You are a wise and thoughtful Bear.
Thank you for this - sometimes I feel that, as a society, we're getting further and further away from authenticity (which of course only makes striving for it even more important).

I've missed your LJ posts, so it's been a treat to have them two days in a row!
I great many wise thoughts. I totally get what you way about music. I think we've lost something as a society in professionalizing music and creating this pressure to not do it at all unless you're aiming for perfection. I tend to mutter a mantra about "music is too important to be left to the professionals" and just get on with doing it for my own enjoyment.

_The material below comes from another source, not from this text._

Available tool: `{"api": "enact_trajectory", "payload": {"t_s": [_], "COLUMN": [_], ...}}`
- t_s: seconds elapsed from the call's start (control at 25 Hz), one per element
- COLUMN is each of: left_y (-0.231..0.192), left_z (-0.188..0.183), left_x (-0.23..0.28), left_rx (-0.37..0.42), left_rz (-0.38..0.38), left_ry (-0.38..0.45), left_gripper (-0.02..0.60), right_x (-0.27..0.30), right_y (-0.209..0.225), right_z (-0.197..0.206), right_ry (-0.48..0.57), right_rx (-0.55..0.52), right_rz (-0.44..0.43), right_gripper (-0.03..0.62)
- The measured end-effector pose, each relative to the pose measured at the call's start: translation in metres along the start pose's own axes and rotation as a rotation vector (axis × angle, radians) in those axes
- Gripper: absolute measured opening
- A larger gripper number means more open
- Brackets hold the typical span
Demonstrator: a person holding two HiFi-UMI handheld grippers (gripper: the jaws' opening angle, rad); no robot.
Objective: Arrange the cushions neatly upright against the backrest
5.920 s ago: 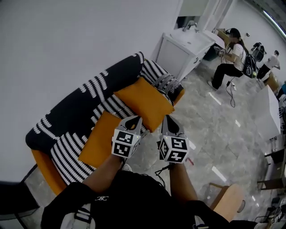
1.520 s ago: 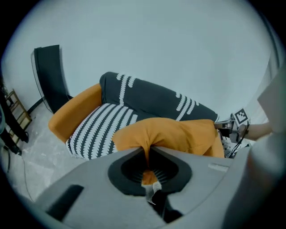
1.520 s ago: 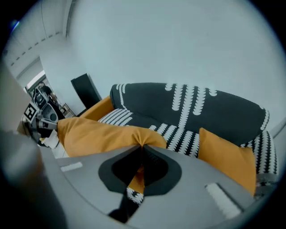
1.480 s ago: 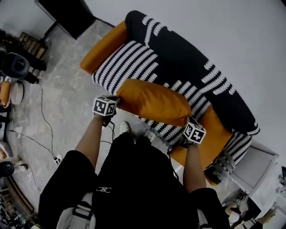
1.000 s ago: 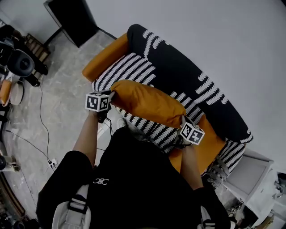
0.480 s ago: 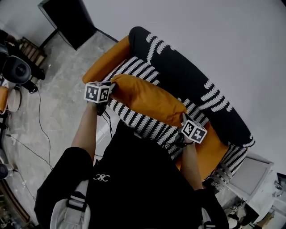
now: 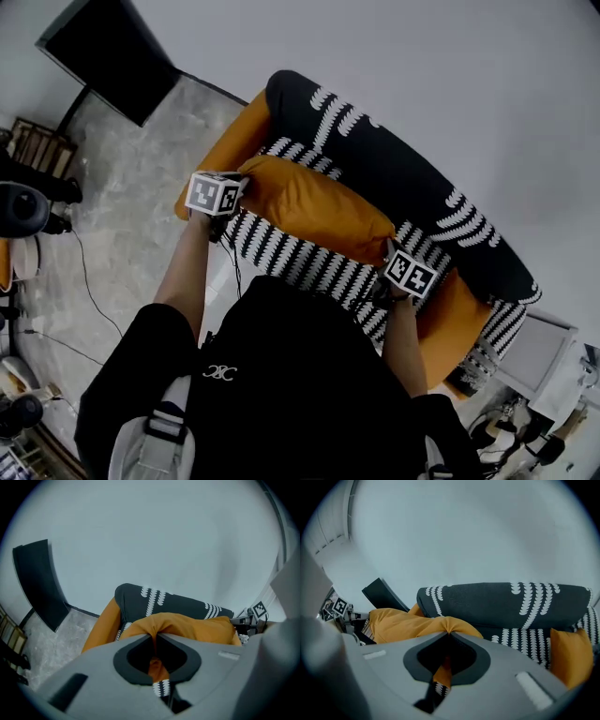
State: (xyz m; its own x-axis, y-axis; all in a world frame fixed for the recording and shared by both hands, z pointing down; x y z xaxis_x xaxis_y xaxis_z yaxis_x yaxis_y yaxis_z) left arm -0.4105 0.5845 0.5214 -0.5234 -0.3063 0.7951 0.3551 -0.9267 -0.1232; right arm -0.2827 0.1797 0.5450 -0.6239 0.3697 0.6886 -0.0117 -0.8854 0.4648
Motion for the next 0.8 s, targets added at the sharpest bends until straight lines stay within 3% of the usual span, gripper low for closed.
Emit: {"api": "enact_trajectory", "payload": {"t_s": [0.36, 0.6, 0.8], "left_y": [-0.076, -0.094, -0.105], "left_z": [-0.050, -0.064, -0.076], "left_x": [0.071, 0.125, 0.166], "left_rx": [0.090, 0.149, 0.100], "left_rz": [0.047, 0.087, 0.102], "left_ry": [-0.126, -0.229, -0.253], "left_gripper": [0.021, 0.023, 0.024], "right_x": [0.078, 0.115, 0.142], "right_y": [-0.034, -0.023, -0.006], "right_z": [-0.018, -0.025, -0.054], "right_ry": [-0.067, -0.114, -0.081], "right_rx": [0.085, 0.134, 0.117], "right_rz": [0.085, 0.144, 0.157], "right_gripper": [0.018, 0.018, 0.025]}}
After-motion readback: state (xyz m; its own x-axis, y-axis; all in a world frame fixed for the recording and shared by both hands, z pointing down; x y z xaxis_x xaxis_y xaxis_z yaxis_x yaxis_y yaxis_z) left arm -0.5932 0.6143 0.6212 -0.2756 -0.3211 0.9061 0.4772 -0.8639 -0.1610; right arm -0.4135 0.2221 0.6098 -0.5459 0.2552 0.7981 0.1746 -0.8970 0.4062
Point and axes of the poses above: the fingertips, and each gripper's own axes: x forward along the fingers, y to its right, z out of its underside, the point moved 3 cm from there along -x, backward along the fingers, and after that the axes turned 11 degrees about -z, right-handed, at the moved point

I have a harder time letting go of the conflicting expectations over writing. In my heart, I know that if I'm writing anything other than "my" stories (i.e., not about me, but coming out of me) then there's not much point in writing at all (for me). But I can't help feel torn up about wanting other people to *like* "my stories", and feeling like I'd have to change them in some significant way for people to like them enough. (I'm not talking about editing, but about theme, content, genre, etc.) Do I have to play a part on a stage as an author to be a success?

Thank you.

As a contralto (oh who are we kidding, TENOR) who beat myself up for a decade about not being a soprano, I feel that we should one day sing a public self-acceptance duet. You take the high part; I can't hit those notes. Not for want of self-flagellatory trying.

Re: Thank you.

This is a fabulous plan.

Re: Thank you.

Heh. Another female tenor here, but I reveled in it. Of course, as the shortest tenor, I invariably got stuck behind the 6-foot alto on the risers!

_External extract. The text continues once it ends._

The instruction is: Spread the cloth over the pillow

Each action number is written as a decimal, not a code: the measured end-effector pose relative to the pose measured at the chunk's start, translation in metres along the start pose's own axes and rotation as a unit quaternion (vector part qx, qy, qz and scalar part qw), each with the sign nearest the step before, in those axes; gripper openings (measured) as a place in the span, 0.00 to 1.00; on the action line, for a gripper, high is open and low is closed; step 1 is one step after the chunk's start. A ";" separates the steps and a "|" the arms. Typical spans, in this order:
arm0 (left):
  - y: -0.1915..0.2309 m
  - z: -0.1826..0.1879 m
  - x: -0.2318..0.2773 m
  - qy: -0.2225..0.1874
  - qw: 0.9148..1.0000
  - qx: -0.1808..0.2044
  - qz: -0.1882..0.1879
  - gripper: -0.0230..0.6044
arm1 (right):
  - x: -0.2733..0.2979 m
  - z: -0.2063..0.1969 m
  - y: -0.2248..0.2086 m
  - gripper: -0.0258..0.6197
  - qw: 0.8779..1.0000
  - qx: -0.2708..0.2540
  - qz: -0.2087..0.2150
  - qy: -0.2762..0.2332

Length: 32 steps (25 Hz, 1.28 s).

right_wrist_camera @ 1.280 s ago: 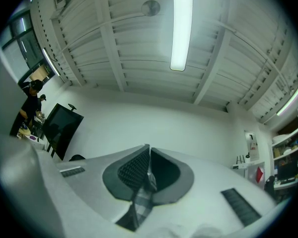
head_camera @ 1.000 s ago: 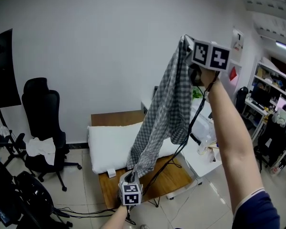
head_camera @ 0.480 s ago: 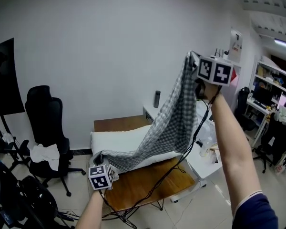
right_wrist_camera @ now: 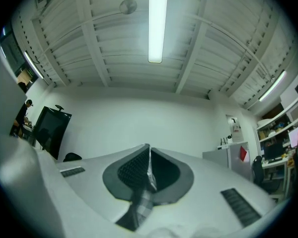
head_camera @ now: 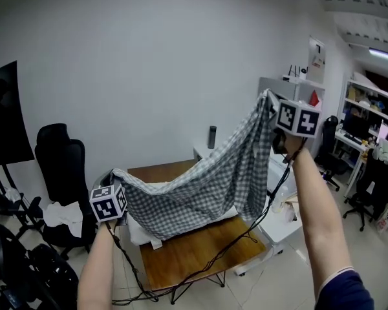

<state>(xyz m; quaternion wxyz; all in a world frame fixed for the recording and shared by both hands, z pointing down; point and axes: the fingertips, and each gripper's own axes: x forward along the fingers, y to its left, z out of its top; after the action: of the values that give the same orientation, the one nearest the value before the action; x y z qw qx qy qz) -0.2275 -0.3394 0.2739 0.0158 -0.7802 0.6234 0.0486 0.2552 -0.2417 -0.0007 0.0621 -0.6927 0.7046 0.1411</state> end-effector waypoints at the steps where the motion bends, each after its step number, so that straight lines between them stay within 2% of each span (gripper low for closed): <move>1: 0.008 0.010 0.002 -0.002 1.000 0.004 0.006 0.05 | -0.004 -0.007 -0.005 0.07 1.000 0.000 0.000 0.003; 6: 0.054 0.050 0.009 -0.004 0.999 0.022 0.041 0.05 | -0.019 -0.046 -0.033 0.07 1.000 0.014 -0.003 0.025; 11: 0.080 0.073 0.014 0.002 0.997 0.044 0.060 0.05 | -0.027 -0.094 -0.055 0.07 0.998 0.013 0.002 0.055; 15: 0.078 0.092 0.020 0.002 0.996 0.065 0.056 0.05 | -0.026 -0.123 -0.065 0.07 0.997 0.006 0.000 0.081; 19: 0.080 0.106 0.026 -0.003 0.998 0.043 0.038 0.05 | -0.019 -0.154 -0.070 0.07 0.994 -0.001 -0.010 0.110; 22: 0.079 0.114 0.029 -0.002 0.998 0.044 0.036 0.05 | -0.013 -0.171 -0.076 0.07 0.993 0.012 -0.013 0.120; 29: 0.079 0.124 0.036 -0.003 0.998 0.043 0.040 0.05 | 0.002 -0.192 -0.079 0.07 0.991 0.025 -0.011 0.130; 32: 0.077 0.129 0.038 -0.005 0.997 0.054 0.049 0.05 | 0.011 -0.195 -0.084 0.07 0.991 0.025 -0.004 0.129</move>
<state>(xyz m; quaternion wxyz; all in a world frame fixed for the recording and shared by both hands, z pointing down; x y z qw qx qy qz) -0.3014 -0.3819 0.1443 0.0588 -0.7465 0.6625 0.0191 0.3590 -0.3079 0.1730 -0.0115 -0.7063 0.7071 0.0322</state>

But it's all good. If we didn't have all ranges of voices, we wouldn't be able to have as much variation in vocal music as we do, and every voice is part of that.
This really hit me in the feels. Thank you for sharing.
Thank you.
At least you can sing. I sound like a dying cat, or a crow with a bad case of bronchitis. NEver stopped me from singing, especially in the car.
Thank you for this. So much. I wish you all the best.
Good to see you back, and saying Smart Things, as always!
You've inspired me to practice ukulele for the first time in a number of months. (Thank Ghu that uke strings don't need the same degree of callus that guitar strings do.)
*checks adverb supply*

*notes duplicates*

*rolls a spare up & lights it like a cigar*

*thinks of Samuel Gompers reading to his fellow cigar-makers*
I love this piece, and especially the singing voice analogy.

I feel like there's other things I want to say, but the back of my brain is too busy processing *something* for me to be coherent. It might be the short story I woke up with, which is still mostly unwritten, or it might well be that this sparked some very useful insight. Thank you!
This really spoke to me- I spent so long trying to sing like vocalists I grew up on and it never worked. Only after long years as someone who simply could not sing did I discover that my ear can't really pitch those high notes but if I drop everything down a couple of octaves I'm a non-terrible singer. I'll always be Nick Cave rather than Thom Yorke, but that is no bad thing. I just wish I could have figured it out twenty years earlier.
Man, if I could have back all the time I spent trying to be somebody else....
It's cool that you found where you can sing! If it matters to you, you could probably learn how to use your higher voice too--hearing your own voice is different than hearing other things because so much of your own voice is transmitted to your ear drums through the bones of the skull instead of through the air that learning to match your pitch to someone else's or to music is a learned thing, not automatic. Also, the voice is muscles--they need training to get strong and to do things precisely, just like any other set of muscles.

But even if all you did was let yourself sing in the shower or with friends and enjoy it, that's great--and it's OK to not want more than that (though it's also OK to want more still, and work to get it).